◆ DIRECTIONS FOR THIS TASK ◆
Look for the line that has "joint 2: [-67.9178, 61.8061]" in the material below; please repeat it and every line after it, exactly, up to and including the line that has "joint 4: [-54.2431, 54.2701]", and nothing else.

=== RECORDED INFORMATION ===

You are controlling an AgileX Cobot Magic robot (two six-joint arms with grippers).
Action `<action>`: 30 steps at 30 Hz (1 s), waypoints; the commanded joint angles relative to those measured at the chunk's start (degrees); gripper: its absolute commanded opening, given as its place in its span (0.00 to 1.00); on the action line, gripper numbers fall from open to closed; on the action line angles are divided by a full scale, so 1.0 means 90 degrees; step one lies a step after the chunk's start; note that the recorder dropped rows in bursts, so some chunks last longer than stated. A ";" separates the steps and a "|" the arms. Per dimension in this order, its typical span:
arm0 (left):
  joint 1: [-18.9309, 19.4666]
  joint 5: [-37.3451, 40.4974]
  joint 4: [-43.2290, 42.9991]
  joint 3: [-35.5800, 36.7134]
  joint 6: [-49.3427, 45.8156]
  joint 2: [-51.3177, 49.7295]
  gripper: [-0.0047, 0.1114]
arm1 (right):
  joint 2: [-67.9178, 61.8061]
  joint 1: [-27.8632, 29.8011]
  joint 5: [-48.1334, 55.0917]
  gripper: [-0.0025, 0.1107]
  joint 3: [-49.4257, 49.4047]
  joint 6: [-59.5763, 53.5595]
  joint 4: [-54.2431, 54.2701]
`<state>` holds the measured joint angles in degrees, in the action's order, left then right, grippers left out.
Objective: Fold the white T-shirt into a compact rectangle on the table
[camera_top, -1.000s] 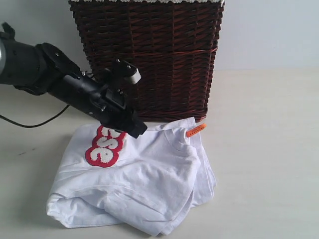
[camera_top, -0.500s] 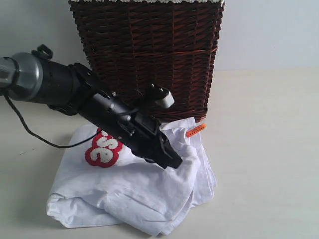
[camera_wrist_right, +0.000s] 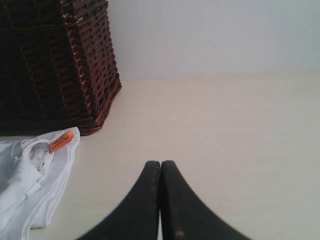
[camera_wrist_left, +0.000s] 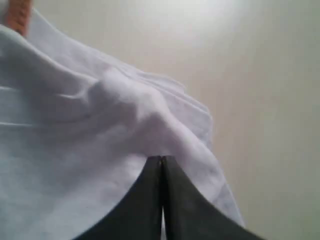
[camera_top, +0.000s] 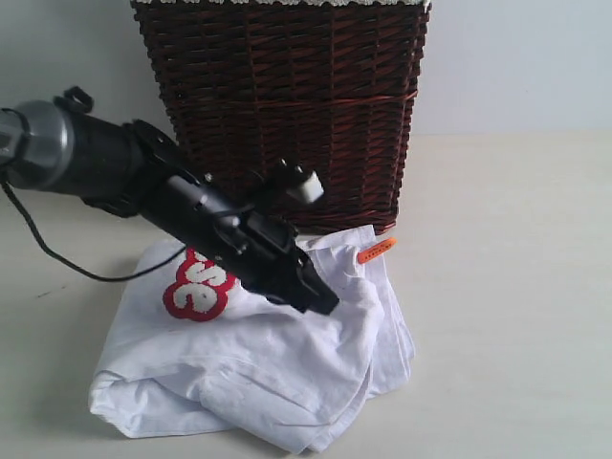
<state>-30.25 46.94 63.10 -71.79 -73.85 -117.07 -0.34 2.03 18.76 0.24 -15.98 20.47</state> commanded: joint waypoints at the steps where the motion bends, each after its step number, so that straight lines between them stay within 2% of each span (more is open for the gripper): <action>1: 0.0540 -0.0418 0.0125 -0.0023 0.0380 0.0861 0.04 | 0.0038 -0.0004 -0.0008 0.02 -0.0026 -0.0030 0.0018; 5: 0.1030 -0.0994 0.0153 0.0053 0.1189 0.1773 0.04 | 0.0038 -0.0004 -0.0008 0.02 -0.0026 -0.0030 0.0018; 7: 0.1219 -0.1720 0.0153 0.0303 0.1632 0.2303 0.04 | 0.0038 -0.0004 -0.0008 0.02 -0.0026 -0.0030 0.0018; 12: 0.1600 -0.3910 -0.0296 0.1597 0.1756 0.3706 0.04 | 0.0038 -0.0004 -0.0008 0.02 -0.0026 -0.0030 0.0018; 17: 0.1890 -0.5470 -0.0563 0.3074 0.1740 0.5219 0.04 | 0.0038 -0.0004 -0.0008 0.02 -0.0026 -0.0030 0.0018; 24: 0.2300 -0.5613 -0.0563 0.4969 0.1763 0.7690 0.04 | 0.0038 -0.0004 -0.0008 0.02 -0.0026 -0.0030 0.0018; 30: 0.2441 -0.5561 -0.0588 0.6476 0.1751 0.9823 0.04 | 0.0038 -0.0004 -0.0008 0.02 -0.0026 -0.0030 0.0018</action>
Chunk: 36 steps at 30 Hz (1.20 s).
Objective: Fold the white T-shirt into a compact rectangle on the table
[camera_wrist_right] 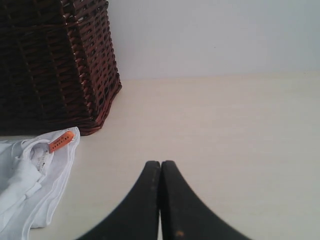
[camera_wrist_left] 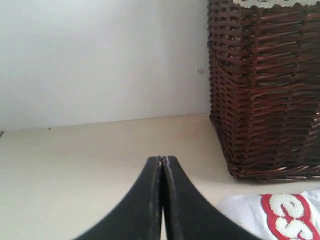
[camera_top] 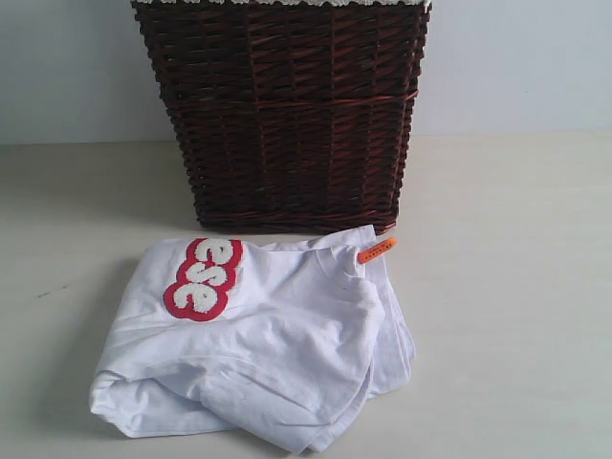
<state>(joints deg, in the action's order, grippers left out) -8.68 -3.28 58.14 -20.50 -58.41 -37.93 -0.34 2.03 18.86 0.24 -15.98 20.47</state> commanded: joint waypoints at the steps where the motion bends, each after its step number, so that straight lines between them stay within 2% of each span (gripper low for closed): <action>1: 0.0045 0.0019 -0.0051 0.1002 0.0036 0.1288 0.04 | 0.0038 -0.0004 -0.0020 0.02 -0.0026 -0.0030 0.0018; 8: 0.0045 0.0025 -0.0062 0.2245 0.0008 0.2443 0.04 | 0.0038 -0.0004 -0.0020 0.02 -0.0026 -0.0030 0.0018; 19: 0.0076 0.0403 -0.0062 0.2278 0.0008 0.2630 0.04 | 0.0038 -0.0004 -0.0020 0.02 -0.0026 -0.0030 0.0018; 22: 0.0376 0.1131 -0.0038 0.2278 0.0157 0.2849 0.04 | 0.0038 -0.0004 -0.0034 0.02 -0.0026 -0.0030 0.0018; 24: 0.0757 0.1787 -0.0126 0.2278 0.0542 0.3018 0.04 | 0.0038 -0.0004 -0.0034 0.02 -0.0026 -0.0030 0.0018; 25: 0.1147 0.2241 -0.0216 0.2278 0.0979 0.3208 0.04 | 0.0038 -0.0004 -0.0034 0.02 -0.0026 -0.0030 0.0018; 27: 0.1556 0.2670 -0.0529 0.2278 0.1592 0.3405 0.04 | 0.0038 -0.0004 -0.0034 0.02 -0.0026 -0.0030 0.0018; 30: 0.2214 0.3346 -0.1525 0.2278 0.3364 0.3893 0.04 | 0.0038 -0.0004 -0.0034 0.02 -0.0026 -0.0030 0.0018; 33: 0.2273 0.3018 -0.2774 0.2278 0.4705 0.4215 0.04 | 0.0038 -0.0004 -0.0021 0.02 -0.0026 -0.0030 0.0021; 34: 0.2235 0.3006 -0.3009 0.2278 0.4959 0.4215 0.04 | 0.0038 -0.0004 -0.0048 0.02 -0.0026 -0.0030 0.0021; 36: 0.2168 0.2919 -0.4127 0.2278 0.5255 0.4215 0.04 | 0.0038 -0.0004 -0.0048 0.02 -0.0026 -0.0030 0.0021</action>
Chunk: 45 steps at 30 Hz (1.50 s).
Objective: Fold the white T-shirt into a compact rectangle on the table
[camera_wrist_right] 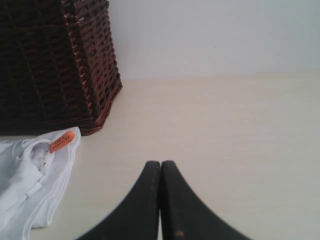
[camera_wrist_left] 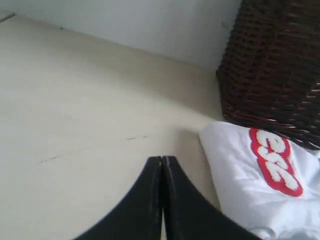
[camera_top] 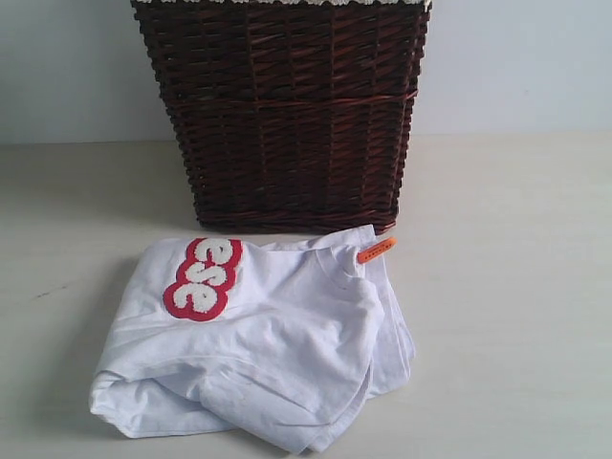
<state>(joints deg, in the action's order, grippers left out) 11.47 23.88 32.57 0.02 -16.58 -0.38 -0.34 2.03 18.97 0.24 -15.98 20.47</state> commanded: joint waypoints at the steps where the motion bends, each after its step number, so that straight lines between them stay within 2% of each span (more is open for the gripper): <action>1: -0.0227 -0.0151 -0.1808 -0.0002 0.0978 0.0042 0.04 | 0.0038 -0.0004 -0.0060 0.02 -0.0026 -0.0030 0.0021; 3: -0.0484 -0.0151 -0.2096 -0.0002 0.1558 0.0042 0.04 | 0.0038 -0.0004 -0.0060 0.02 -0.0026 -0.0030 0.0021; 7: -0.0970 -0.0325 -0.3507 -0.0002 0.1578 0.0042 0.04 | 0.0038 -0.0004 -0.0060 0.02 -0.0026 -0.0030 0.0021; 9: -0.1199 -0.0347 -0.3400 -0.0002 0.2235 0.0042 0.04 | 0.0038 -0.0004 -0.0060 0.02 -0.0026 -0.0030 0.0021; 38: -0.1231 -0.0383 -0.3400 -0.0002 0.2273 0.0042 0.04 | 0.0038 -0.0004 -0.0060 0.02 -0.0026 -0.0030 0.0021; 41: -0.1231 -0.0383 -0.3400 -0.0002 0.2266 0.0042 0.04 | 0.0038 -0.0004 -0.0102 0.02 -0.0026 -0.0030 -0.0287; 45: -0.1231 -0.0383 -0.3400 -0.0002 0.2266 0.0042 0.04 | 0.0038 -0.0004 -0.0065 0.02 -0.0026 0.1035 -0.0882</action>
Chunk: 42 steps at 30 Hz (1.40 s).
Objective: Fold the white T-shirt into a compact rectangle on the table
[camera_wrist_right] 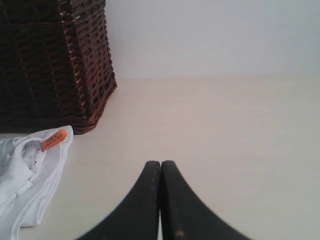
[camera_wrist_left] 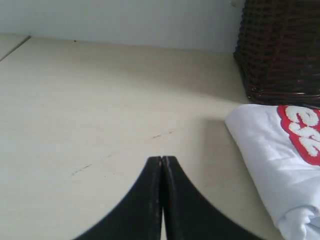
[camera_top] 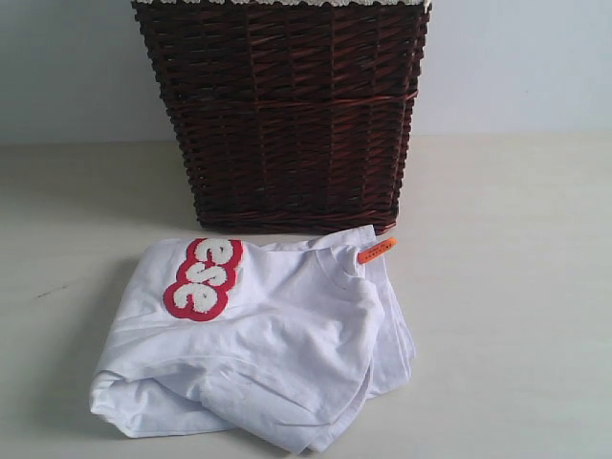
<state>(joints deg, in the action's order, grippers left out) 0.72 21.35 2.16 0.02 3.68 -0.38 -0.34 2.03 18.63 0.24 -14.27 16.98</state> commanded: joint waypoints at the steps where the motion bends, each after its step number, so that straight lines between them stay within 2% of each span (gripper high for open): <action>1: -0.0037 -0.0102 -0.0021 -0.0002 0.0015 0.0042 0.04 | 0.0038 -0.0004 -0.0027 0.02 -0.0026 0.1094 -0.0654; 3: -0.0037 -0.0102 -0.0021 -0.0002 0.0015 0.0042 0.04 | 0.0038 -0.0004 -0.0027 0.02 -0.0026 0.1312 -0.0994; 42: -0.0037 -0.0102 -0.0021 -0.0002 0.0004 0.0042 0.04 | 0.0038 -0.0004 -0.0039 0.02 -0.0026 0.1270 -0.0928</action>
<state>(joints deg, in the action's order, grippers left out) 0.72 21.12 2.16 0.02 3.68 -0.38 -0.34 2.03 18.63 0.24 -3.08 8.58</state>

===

◆ ANSWER BOX ◆
  joint 2: [-67.9178, 61.8061]
  joint 1: [-27.8632, 29.8011]
  joint 5: [-48.1334, 55.0917]
  gripper: [-0.0025, 0.1107]
  joint 3: [-49.4257, 49.4047]
  joint 6: [-59.5763, 53.5595]
  joint 4: [-54.2431, 54.2701]

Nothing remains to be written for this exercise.